↓

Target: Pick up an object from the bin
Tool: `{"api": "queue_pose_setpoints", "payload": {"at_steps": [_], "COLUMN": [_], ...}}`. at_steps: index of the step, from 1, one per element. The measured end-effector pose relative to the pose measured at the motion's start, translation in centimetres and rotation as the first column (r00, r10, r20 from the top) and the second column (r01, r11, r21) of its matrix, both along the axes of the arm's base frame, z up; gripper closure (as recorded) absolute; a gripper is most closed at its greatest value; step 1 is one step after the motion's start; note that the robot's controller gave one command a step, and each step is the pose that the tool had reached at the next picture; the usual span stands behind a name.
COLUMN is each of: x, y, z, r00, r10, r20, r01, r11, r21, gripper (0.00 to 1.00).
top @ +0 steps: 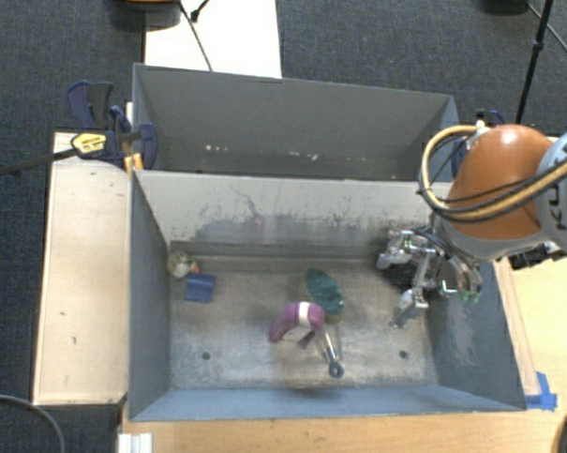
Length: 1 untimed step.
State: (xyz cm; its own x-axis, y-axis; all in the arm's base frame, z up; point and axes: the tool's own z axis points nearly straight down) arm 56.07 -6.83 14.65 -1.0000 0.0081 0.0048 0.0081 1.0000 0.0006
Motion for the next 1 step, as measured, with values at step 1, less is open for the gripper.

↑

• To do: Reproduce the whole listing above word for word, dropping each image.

• Task response:
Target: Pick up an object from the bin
Tool: `{"api": "queue_pose_setpoints", "payload": {"at_steps": [_], "COLUMN": [_], ...}}`. at_steps: index of the step, from 1, one per element. The measured end-effector pose relative to the pose measured at the motion's start, translation in centimetres and rotation as the first column (r00, r10, r20 from the top) and the second column (r01, r11, r21) of its matrix, both along the axes of the arm's base frame, z up; gripper closure (as recorded) absolute; a gripper is most closed at its greatest value; step 1 is one step after the motion's start; note that the robot's controller gave one command a step, and each step is the pose that the tool had reached at the next picture; the usual span stands behind a name.
COLUMN is each of: x, y, z, r00, r10, r20, r01, r11, r21, gripper (0.00 to 1.00).
top @ +0 steps: 
Length: 1 untimed step.
State: (xyz cm; its own x-axis, y-axis; all in the arm's base frame, z up; point and axes: the tool's own z axis points nearly straight down) arm 56.07 -6.83 14.65 -1.0000 0.0081 0.0048 0.0081 1.0000 0.0006
Motion for the next 1 step, as measured, with values at step 1, less is open for the gripper.

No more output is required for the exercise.